L’autre parti social-démocrate, Une Russie juste, est encore pire. Ils font des déclarations incroyablement chauvines, presque fascistes, mais beaucoup de gens ont quitté le parti, et la base a pratiquement disparu. Je connais quelques autres membres qui sont très critiques, mais qui préfèrent garder le silence. Au-delà, il y a bien sûr la gauche indépendante, qui est surtout active sur YouTube et Telegram.

LOREN BALHORN

Certains de ces petits groupes indépendants ont-ils une base réelle dans la société ?

BORIS KAGARLITSKY

Je pense que oui. Ils peuvent sembler marginaux, mais toute forme d’activité politique réelle en Russie est marginale à l’heure actuelle. Une recomposition est en cours et, dans ce sens, il est essentiel de se faire entendre pour établir de véritables racines dans la société. Je pense que nous nous en sortons plutôt bien compte tenu de la situation actuelle.

LOREN BALHORN

Pour l’avenir, que se passera-t-il ? Voyez-vous des ouvertures pour un mouvement anti-guerre ou progressiste dans la société russe ?

BORIS KAGARLITSKY

Je pense que l’armée s’essouffle. Les livraisons d’équipements occidentaux modifient très sérieusement la situation militaire. Cela ressemble beaucoup à la guerre de Crimée, lorsque les Britanniques et les Français disposaient d’armes supérieures. Si vous parlez à des personnes proches de l’establishment militaire russe, elles sont extrêmement inquiètes et parfois même paniquées.
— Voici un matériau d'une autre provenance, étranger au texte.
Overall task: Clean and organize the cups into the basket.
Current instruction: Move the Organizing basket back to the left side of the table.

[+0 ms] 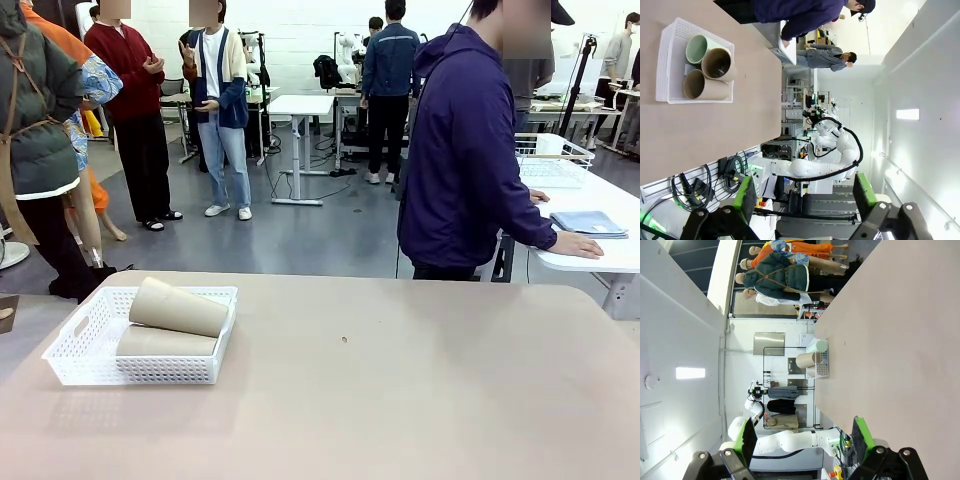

Je pense que s’il y a d’autres défaites en Ukraine, alors, eh bien, quelque chose va se passer. Je ne sais pas quoi, mais des événements dramatiques vont se produire. Je ne dis pas qu’ils vont lancer un coup d’État, parce que c’est tout à fait en dehors de la tradition militaire russe, mais ils peuvent intervenir d’une manière ou d’une autre.

Si vous parlez à des personnes proches de l’establishment militaire russe, elles sont extrêmement inquiètes et parfois même paniquées.

S’ils essaient de lancer une mobilisation générale, ou s’ils étendent le service militaire à de nouvelles catégories, alors nous aurons une rébellion. Nous ne savons pas quelle sera la réaction exacte, mais elle sera extrêmement négative.

Pas plus tard qu’hier, je parlais à Grigory Yudin, un autre sociologue de gauche à Moscou qui vient de rentrer de l’étranger, et il m’a dit : ’Regardez, si vous vous promenez dans Moscou, que voyez-vous ? D’énormes clôtures partout. Aucun autre pays européen n’a autant de clôtures.’ Les gens derrière la clôture ne se soucient pas de ce qui se trouve de l’autre côté, ils sont juste enfermés dans leur petit monde.

Le gouvernement est tout à fait satisfait de la société actuelle. Mais s’ils sont obligés d’abattre toutes ces clôtures, quelque chose va émerger qui changera complètement la donne. C’est une société de petits groupes isolés les uns des autres, mais à un moment donné, ils vont se rencontrer, qu’ils le veuillent ou non. Et c’est le moment de l’opportunité pour la gauche, et pour tous ceux qui veulent un changement social. Les gens devront apprendre à communiquer, à s’organiser et à identifier leurs intérêts collectifs. C’est exactement le moment qui approche, et c’est notre chance.